Zaczęła przyglądać się każdemu milimetrowi mojego ciała, z czego Serena chyba nie była zadowolona stwierdzając po jej wyrazie twarzy.
-Hmph. Nic się nie zmieniłeś. Jesteś takim samym dzieciakiem jakim byłeś gdy cię ostatnio widziałam- podsumowała.
To było do przewidzenia. Serena dalej stała lekko zdezorientowana.
-Pozwól, że ci kogoś przedstawię- stanąłem koło niebieskookiej- to moja dziewczyna Serena, Serena to jest Iris. Podróżowaliśmy razem po Unovie. Już trochę o niej wiesz od Denta.
W tym momencie tak jakby jej twarz lekko się rozświetliła. Chyba przypomniała sobie co nie co z opowieści zielonowłosego.
-Faktycznie!- wyparowała, wyciągając w jej stronę rękę- Miło mi cię poznać! Dużo o tobie słyszałam!

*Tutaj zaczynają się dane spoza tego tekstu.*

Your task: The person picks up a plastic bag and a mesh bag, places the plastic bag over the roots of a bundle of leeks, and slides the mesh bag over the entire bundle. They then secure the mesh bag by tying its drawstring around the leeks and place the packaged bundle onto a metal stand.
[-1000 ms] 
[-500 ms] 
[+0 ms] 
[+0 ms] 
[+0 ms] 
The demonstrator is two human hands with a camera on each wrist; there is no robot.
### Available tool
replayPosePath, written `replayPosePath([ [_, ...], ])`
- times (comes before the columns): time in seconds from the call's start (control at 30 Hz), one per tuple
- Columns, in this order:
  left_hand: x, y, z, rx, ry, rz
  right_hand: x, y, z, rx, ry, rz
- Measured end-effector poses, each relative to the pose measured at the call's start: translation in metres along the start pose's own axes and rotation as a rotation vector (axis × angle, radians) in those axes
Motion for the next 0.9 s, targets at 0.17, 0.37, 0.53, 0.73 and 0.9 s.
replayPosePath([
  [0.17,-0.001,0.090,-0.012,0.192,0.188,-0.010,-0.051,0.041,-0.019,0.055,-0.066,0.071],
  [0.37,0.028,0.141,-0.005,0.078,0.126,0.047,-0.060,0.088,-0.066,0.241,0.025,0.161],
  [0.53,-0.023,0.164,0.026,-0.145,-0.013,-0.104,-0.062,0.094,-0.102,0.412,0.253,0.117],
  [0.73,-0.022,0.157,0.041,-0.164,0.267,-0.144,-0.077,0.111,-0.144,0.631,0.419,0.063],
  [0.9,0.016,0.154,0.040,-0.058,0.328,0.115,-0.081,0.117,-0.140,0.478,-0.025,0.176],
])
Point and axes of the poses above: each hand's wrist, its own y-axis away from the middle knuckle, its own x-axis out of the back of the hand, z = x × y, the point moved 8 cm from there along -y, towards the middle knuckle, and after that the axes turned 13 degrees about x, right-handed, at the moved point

Dziewczyna, trochę zbita z tropu odwdzięczyła gest.
Spędziliśmy razem cały dzień. Dziewczyny bardzo dużo ze sobą rozmawiały. Może miały jakiekolwiek wspólne tematy? W każdym bądź razie po jakimś czasie zachciało mi się pić więc ruszyłem do pobliskiego automatu.
-Tu cię mam!- usłyszałem krzyk, przez który butelka wypadła mi z ręki.
-I kto tutaj kogo nazywa dzieciakiem?- westchnąłem sięgając ją z ziemi.
-Chciałam z tobą porozmawiać na osobności- odparła Iris z nutką powagi w głosie.
To raczej do niej nie podobne ale wysłucham, co ma do powiedzenia.
YOU ARE READING
Amour in Hoenn💙🎀
FanfictionHistoria ma miejsce po wydarzeniach z anime Pokemon XYZ. Serena ląduje na lotnisku w Hoenn, a Satoshi spędza czas w Kanto po nieudanej lidze w Kalos. Jak potoczą się losy tej dwójki? Opowiadanie różni się w kilku aspektach od anime (wszystko będę tł...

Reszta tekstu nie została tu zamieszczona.